La discusión que los analistas realizan en ambas historias se relaciona con la legitimidad, pertinencia y autenticidad de estas “puestas en escena”: ¿resultan creíbles?, ¿poseen un efecto de persuasión en la opinión pública para obtener su anuencia y anular la posición antagonista?, o ¿simplemente caricaturizan posiciones que pudieron tener un fondo y contenidos legítimos que debían defenderse, pero de otra manera?
El tema da para mucho, pero por espacio sólo me gustaría comentar tres aspectos que creo pueden orientar la discusión: uno: en política prácticamente nada es espontáneo y natural; dos: las puestas en escena poseen una simbología que pretende imponer la propia posición por sobre la adversaria, pero no necesariamente se dirige a la audiencia en general, si no a reforzar las convicciones de los propios partidarios para robustecer la cohesión, y tres: la victimización muchas veces debe exagerarse para llamar la atención.

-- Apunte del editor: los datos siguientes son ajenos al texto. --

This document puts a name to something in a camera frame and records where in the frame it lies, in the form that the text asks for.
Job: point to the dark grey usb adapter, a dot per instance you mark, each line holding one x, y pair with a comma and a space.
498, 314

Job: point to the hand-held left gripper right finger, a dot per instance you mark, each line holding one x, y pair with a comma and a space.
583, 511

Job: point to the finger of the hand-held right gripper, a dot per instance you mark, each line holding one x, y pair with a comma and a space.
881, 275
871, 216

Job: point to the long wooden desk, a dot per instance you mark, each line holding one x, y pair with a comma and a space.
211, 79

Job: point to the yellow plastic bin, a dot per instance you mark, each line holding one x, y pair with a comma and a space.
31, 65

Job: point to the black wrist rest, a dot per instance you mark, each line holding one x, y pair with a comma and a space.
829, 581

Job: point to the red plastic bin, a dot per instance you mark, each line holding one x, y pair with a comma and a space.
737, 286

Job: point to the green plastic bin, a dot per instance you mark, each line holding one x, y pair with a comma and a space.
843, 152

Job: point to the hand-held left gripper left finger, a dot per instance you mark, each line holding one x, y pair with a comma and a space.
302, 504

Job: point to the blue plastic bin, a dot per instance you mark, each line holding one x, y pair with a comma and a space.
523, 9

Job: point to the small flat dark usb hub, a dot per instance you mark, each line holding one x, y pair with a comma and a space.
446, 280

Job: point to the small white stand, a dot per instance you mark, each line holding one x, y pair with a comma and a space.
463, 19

Detrás de una figura pública y política, especialmente si presenta alta exposición y depende de la gente para renovar su poder institucional, orbitan asesores que le guiarán en variadas temáticas con el fin de ejecutar acciones estratégicamente organizadas en pos de sus objetivos. Su efectividad dependerá de la experticia y sabiduría de estos asesores y la disciplina de la figura pública, pero casi nada de los que observamos tiende a “salirse del libreto”. Cada vez analizamos que muchas de las declaraciones, acciones o decisiones que observamos de los líderes no se relacionan con la lógica, el sentido común e incluso la realidad más obvia que percibimos en general, si no con ideas y principios que parecieran intransables por quienes los ostentan. Estas “ideas base” tienen mucho de funcionamiento emocional, por lo que generalmente se evalúan con los grupos cercanos y de confianza que, en una dinámica de autoservicio, se retroalimentan positivamente en forma permanente, desestimando la autocrítica que les podría llevar a mejorar sus prácticas. Como suele ocurrir a nivel individual o de grupos, lo que resulta obvio para un observador externo relativamente imparcial, es desestimado por quien o quienes lo viven desde dentro debido a la fidelización con sus compromisos.

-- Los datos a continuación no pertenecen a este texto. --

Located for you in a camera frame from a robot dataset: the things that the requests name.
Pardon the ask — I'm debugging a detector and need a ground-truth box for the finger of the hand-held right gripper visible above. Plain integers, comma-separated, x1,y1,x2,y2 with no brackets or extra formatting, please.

La cultura del “show” no es nueva, es parte de la naturaleza humana respecto a la socialización, por lo que seguiremos viéndola más de lo que nos gustaría. No es exclusiva de algún grupo, todos la utilizan tarde o temprano según su conveniencia, necesidad o simplemente capricho. Si buscamos la tan necesaria “sobriedad” para confiar tomarnos en serio las temáticas relevantes, sería necesario valorar la lógica y la razón para reflexionar acerca de la realidad, el valor humano de los principios y el conocimiento e información genuinas, para que las personas evalúen utilizando el pensamiento crítico para reprobar lo negativo cuando sea necesario, evitando incondicionalidades basadas en la identificación emotiva. Aunque suene a utopía, vale la pena seguir intentándolo.